The task —
Quote the data below in full, please, without altering anything.

Dataset section —
*** Begin section ***

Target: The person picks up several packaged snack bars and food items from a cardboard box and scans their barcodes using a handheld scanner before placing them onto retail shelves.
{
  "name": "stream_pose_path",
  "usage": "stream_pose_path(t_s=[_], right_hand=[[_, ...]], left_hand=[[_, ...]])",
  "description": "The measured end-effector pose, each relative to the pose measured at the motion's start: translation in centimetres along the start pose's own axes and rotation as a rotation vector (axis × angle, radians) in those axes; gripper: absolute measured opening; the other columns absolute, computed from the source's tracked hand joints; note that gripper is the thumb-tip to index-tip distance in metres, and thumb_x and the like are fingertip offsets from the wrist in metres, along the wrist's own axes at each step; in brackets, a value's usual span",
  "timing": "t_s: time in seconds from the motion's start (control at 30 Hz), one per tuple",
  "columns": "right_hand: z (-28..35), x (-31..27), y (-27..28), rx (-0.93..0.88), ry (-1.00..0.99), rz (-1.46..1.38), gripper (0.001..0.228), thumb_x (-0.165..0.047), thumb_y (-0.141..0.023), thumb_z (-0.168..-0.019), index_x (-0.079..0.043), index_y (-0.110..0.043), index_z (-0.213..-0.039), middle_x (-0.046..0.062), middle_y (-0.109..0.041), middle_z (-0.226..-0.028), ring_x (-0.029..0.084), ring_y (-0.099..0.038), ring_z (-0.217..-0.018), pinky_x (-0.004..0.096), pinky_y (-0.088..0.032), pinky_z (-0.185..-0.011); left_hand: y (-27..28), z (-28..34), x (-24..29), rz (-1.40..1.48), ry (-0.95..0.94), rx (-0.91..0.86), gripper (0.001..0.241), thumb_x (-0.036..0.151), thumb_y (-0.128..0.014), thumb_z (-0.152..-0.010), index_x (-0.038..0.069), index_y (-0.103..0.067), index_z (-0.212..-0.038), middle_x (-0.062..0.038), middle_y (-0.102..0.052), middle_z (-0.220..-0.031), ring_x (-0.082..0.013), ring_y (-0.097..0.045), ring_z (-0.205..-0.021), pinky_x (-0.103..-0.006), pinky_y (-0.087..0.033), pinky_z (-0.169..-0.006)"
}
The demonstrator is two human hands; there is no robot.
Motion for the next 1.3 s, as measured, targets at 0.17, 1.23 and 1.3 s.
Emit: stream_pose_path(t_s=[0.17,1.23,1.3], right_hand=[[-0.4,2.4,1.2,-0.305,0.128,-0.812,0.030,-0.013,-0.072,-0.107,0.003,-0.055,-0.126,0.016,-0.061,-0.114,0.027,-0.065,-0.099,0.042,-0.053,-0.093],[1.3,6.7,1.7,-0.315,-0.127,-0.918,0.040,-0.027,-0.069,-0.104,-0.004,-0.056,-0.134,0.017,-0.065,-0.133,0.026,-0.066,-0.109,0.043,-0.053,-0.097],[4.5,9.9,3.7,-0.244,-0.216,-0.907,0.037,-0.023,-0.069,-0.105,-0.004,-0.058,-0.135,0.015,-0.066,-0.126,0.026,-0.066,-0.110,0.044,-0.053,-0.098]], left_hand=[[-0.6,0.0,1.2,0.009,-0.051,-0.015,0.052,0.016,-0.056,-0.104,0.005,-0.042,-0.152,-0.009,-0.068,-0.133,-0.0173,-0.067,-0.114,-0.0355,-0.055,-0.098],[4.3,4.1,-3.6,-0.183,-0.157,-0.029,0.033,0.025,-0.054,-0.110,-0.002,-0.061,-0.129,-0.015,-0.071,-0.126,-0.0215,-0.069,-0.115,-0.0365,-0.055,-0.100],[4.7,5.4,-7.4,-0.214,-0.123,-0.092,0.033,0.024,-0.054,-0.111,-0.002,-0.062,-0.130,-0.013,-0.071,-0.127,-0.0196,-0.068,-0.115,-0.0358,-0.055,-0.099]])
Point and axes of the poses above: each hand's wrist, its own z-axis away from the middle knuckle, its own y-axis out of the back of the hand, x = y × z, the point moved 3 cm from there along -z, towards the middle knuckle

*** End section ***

Result of the exercise —
Target: The person picks up several packaged snack bars and food items from a cardboard box and scans their barcodes using a handheld scanner before placing them onto retail shelves.
{
  "name": "stream_pose_path",
  "usage": "stream_pose_path(t_s=[_], right_hand=[[_, ...]], left_hand=[[_, ...]])",
  "description": "The measured end-effector pose, each relative to the pose measured at the motion's start: translation in centimetres along the start pose's own axes and rotation as a rotation vector (axis × angle, radians) in those axes; gripper: absolute measured opening; the other columns absolute, computed from the source's tracked hand joints; note that gripper is the thumb-tip to index-tip distance in metres, and thumb_x and the like are fingertip offsets from the wrist in metres, along the wrist's own axes at each step; in brackets, a value's usual span",
  "timing": "t_s: time in seconds from the motion's start (control at 30 Hz), one per tuple",
  "columns": "right_hand: z (-28..35), x (-31..27), y (-27..28), rx (-0.93..0.88), ry (-1.00..0.99), rz (-1.46..1.38), gripper (0.001..0.228), thumb_x (-0.165..0.047), thumb_y (-0.141..0.023), thumb_z (-0.168..-0.019), index_x (-0.079..0.043), index_y (-0.110..0.043), index_z (-0.213..-0.039), middle_x (-0.046..0.062), middle_y (-0.109..0.041), middle_z (-0.226..-0.028), ring_x (-0.029..0.084), ring_y (-0.099..0.038), ring_z (-0.217..-0.018), pinky_x (-0.004..0.096), pinky_y (-0.088..0.032), pinky_z (-0.185..-0.011); left_hand: y (-27..28), z (-28..34), x (-24..29), rz (-1.40..1.48), ry (-0.95..0.94), rx (-0.91..0.86), gripper (0.001..0.241), thumb_x (-0.036..0.151), thumb_y (-0.128..0.014), thumb_z (-0.152..-0.010), index_x (-0.038..0.069), index_y (-0.103..0.067), index_z (-0.212..-0.038), middle_x (-0.062..0.038), middle_y (-0.102..0.052), middle_z (-0.220..-0.031), ring_x (-0.082..0.013), ring_y (-0.097..0.045), ring_z (-0.205..-0.021), pinky_x (-0.103..-0.006), pinky_y (-0.087..0.033), pinky_z (-0.169..-0.006)"
}
The demonstrator is two human hands; there is no robot.
Motion for the next 1.3 s, as measured, targets at 0.17, 1.23 and 1.3 s.
Emit: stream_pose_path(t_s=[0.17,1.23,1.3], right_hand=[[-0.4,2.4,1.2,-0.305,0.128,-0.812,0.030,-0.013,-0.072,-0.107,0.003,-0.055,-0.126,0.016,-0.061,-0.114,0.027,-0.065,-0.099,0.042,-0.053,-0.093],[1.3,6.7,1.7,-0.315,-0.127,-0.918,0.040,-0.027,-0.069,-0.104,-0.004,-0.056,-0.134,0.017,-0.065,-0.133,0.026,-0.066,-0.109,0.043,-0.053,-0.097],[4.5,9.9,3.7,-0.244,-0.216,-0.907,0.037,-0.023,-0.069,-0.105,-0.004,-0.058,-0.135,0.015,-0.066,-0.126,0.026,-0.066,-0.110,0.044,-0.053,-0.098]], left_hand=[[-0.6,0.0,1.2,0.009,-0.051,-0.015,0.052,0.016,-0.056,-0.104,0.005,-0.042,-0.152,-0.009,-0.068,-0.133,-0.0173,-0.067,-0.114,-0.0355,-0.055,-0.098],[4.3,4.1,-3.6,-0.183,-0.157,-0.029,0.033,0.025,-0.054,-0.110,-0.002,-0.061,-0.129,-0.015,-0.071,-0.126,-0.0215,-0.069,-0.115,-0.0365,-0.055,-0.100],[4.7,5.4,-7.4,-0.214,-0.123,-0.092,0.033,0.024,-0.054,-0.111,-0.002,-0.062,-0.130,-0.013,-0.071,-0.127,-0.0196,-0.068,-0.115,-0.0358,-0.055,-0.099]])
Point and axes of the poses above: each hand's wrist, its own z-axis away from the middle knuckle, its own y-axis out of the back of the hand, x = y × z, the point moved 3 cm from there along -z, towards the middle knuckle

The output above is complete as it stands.